El gobierno de España ha presentado el Plan de Acción por la Democracia, un gran acierto para la libertad y la convivencia que tendría que ser ampliamente celebrado y apoyado en el Parlamento porque nos beneficia a todos los españoles y también como país.
Dentro de las medidas que tiene, quiero destacar hoy la 3.1.3 que consiste en reformar la Ley Orgánica 5/1985, de 19 de junio, del Régimen Electoral General para establecer la obligación de publicación de todos los microdatos de las encuestas electorales, debidamente anonimizados, como medida para aumentar la transparencia y la fiabilidad, al existir la posibilidad de que cualquier ciudadano, institución u organización puede de esa manera comprobar los resultados del sondeo y extraer sus propias estimaciones.
Esta medida, que puede parecer secundaria, va a tener una gran repercusión en la democracia española, porque con ella se empezará a poner coto a la publicación de gran cantidad de encuestas, con escaso rigor científico, que se han convertido en un elemento importante de las campañas de desinformación que realizan algunas elites políticas, económicas y mediáticas, con el objetivo de influir en la opinión pública, especialmente en los procesos electorales, creando una falsa certeza sobre lo que sucederá.
Con esta mayor transparencia no se acabará del todo con el fenómeno, pero se irán descubriendo determinadas estrategias e interés que ahora quedan opacos. No obstante, muchos ciudadanos se preguntan si tanta importancia tienen las encuestas.
Para responder a esta pregunta ya analizamos en el anterior artículo (A la caza de las personas para llegar al poder) como la mayoría de los ciudadanos, concretamente, el 66,5 por ciento tuvo conocimiento de los resultados de alguna de las encuestas o sondeos preelectorales que se hicieron sobre las elecciones europeas del 9 de junio. Y un 33 por ciento, no.
Ahora vamos a centrarnos en ese 66,5 por ciento de los que tuvieron conocimiento de alguna encuesta y ver en qué medida y sentido las tuvo en cuenta a la hora de decidir qué iba a hacer en las elecciones europeas, según los resultados de la encuesta postelectoral de estas elecciones del Centro de Investigaciones Sociológicas (CIS).
Del 66,5 por ciento de ciudadanos que tuvieron conocimiento de alguna encuesta:
- Siete de cada diez personas no las tuvo nada en cuenta a la hora de decidir que iba a hacer en las elecciones. Un 16,8 por ciento, poco. Y solo un 14,5 por ciento de los que tuvieron noticias de alguna encuesta señala que las tuvo mucho o bastante en cuenta.
- Ante la pregunta de en qué sentido se tuvo en cuenta ese conocimiento sobre alguna encuesta o sondeo preelectoral, un 42,4 por ciento afirma que reforzaron su decisión de votar por el partido por el que tenía pensado. Un 14,5 por ciento, que le animaron a votar. Un 12,6 por ciento, que le animaron a votar a otro partido distinto al que tenía pensado. Un 6,1 por ciento, que le ayudaron a decidir el partido por el que iba a votar. Y un 3,6 por ciento, que le animaron a abstenerse.

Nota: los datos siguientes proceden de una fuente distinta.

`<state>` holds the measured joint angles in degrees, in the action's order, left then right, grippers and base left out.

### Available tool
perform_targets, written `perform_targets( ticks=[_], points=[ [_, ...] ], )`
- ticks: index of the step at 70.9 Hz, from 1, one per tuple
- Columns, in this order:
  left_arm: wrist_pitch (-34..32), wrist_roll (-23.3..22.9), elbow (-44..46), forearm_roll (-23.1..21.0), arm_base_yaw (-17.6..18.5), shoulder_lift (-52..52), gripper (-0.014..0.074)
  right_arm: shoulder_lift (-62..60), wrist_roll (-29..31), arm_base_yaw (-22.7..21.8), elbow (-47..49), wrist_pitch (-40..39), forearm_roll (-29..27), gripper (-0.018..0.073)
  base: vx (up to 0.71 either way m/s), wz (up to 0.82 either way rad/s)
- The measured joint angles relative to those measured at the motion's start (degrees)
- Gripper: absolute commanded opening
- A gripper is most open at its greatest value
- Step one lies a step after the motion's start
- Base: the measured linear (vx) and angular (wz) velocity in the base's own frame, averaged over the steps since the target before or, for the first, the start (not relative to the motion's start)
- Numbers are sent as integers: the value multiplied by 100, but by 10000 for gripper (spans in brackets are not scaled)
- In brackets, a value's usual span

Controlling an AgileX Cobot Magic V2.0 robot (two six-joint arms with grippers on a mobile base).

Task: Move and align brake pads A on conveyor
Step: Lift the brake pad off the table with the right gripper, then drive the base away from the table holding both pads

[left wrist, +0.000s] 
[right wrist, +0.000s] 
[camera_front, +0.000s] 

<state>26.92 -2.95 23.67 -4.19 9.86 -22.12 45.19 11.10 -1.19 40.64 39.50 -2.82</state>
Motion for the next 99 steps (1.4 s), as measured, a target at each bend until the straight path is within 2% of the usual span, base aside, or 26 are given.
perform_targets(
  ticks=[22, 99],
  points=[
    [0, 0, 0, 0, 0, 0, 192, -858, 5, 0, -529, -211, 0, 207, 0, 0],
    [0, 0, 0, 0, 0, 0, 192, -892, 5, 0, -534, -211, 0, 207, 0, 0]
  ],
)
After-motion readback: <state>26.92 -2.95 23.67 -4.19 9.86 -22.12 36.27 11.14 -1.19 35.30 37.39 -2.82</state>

Estos datos señalan que en sociedades tan fragmentadas políticamente como las actuales, aunque la incidencia de las encuestas es menor, las estrategias de consensos demoscópicos artificialmente construidos por determinadas élites económicas, políticas y mediáticas pueden dar sus frutos porque pequeñas variaciones de voto puedan dar lugar a distintas posibilidades de gobernabilidad.

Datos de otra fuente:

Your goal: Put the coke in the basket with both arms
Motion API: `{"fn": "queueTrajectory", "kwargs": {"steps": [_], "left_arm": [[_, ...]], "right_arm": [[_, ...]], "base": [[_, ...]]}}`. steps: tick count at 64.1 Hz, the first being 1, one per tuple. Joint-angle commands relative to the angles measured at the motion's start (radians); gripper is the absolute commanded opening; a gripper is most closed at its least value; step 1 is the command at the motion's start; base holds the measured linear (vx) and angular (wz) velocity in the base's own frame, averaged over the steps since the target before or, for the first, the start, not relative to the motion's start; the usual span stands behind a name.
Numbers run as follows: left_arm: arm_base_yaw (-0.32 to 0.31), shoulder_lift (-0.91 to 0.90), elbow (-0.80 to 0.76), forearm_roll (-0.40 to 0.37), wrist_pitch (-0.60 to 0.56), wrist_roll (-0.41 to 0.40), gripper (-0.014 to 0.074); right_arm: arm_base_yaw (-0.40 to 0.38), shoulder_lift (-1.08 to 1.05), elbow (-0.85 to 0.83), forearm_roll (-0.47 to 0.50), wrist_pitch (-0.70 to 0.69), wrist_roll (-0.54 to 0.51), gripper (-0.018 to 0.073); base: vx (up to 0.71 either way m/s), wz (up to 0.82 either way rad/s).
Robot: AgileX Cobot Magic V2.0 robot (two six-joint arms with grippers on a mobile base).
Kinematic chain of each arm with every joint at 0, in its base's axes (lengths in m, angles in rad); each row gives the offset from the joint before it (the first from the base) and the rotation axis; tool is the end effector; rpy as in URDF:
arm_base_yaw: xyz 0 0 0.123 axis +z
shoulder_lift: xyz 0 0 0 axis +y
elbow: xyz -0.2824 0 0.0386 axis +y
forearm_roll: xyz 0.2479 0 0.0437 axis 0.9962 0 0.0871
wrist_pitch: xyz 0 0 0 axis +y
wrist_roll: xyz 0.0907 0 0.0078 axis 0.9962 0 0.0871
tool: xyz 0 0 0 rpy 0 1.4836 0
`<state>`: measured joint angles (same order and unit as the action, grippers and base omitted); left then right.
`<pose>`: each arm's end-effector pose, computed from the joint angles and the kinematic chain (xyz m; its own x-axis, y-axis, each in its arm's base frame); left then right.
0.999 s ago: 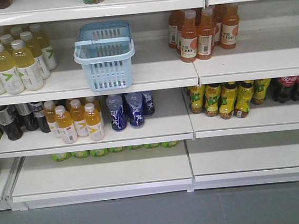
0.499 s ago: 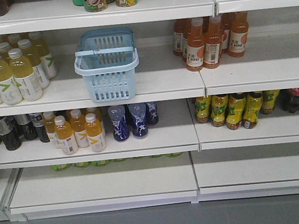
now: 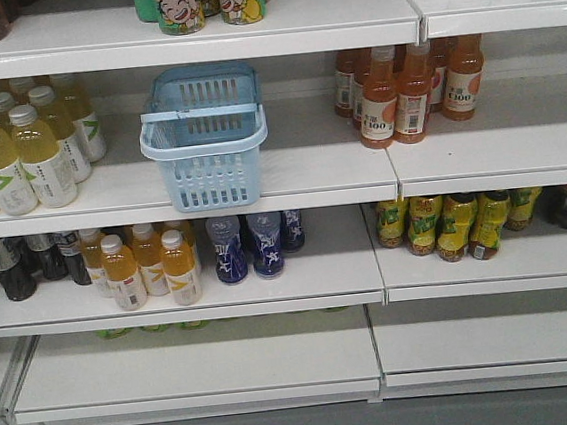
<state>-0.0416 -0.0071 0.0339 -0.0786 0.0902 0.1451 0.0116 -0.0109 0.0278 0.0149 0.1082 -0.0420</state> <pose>0.0572 -0.0030 0.1938 -0.0262 0.0679 -0.9973 0.0505 0.9965 0.0665 0.0568 0.0008 0.1944 -0.0375 -0.0276 -0.9989 -0.0142 0.9995 -0.0271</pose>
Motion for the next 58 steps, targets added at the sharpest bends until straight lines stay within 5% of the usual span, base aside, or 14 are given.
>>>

Y esto es posible porque no se comportan de la misma manera todos los ciudadanos. Si observamos cómo se comportan las personas que tuvieron conocimiento de alguna encuesta y en qué sentido las tuvieron en cuenta por variable ideológica, los que se auto ubican en el cinco son los que presentan el mayor porcentaje de los que afirman que le animaron a votar a otro partido distinto al que tenían pensado votar, con un 23,2 por ciento.

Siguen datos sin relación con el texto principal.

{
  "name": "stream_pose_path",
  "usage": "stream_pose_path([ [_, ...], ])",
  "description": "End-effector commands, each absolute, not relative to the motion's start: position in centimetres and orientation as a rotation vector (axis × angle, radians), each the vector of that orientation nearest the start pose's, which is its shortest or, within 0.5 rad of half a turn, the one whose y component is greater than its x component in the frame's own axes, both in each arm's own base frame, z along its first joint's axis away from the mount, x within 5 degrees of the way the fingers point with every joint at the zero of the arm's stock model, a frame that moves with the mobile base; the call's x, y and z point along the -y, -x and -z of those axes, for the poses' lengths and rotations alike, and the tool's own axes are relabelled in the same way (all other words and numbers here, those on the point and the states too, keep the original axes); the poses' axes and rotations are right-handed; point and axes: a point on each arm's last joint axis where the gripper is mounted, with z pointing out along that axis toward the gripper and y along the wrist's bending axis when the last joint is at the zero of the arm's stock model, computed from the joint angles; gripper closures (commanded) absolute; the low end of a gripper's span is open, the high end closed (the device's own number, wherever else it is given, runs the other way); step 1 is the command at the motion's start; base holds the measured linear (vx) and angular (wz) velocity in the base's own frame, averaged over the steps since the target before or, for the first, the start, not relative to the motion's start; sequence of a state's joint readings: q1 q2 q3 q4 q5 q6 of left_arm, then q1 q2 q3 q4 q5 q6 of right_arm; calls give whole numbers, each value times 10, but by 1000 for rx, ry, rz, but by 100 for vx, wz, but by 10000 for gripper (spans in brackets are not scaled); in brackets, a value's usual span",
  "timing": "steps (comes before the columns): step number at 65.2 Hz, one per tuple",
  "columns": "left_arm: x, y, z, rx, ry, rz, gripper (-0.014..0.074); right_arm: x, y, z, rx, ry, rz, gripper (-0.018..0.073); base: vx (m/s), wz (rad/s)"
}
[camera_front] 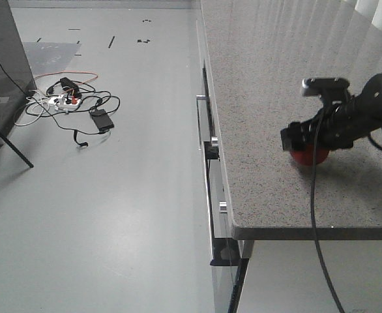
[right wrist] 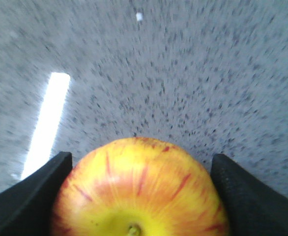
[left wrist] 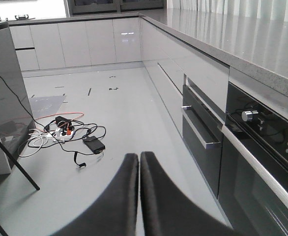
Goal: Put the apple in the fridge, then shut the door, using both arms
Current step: 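Lower the right gripper and close it around the apple, then lift the apple off the countertop with the right gripper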
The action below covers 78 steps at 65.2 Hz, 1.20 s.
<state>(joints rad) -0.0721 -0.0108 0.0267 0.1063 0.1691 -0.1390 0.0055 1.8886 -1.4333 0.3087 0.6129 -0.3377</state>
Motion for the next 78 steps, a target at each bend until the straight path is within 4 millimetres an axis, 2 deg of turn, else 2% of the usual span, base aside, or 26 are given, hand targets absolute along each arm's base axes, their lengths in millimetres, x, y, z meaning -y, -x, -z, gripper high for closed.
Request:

Y si analizamos por recuerdo de voto. Los votantes de Vox, con un 52,5 por ciento fueron los que más les reforzó su decisión de votar por el partido que pensaban. Y al mismo tiempo, los que más porcentaje presentan de los que se animaron a votar a otro partido distinto al que tenían pensado.
El gobierno de España ha presentado el Plan de Acción por la Democracia, un gran acierto para la libertad y la convivencia que es necesario aprobar cuanto antes en el Parlamento. Esperemos que haya altura de miras. Y en lo relativo a las encuestas que se ponga coto a su uso como arma electoral.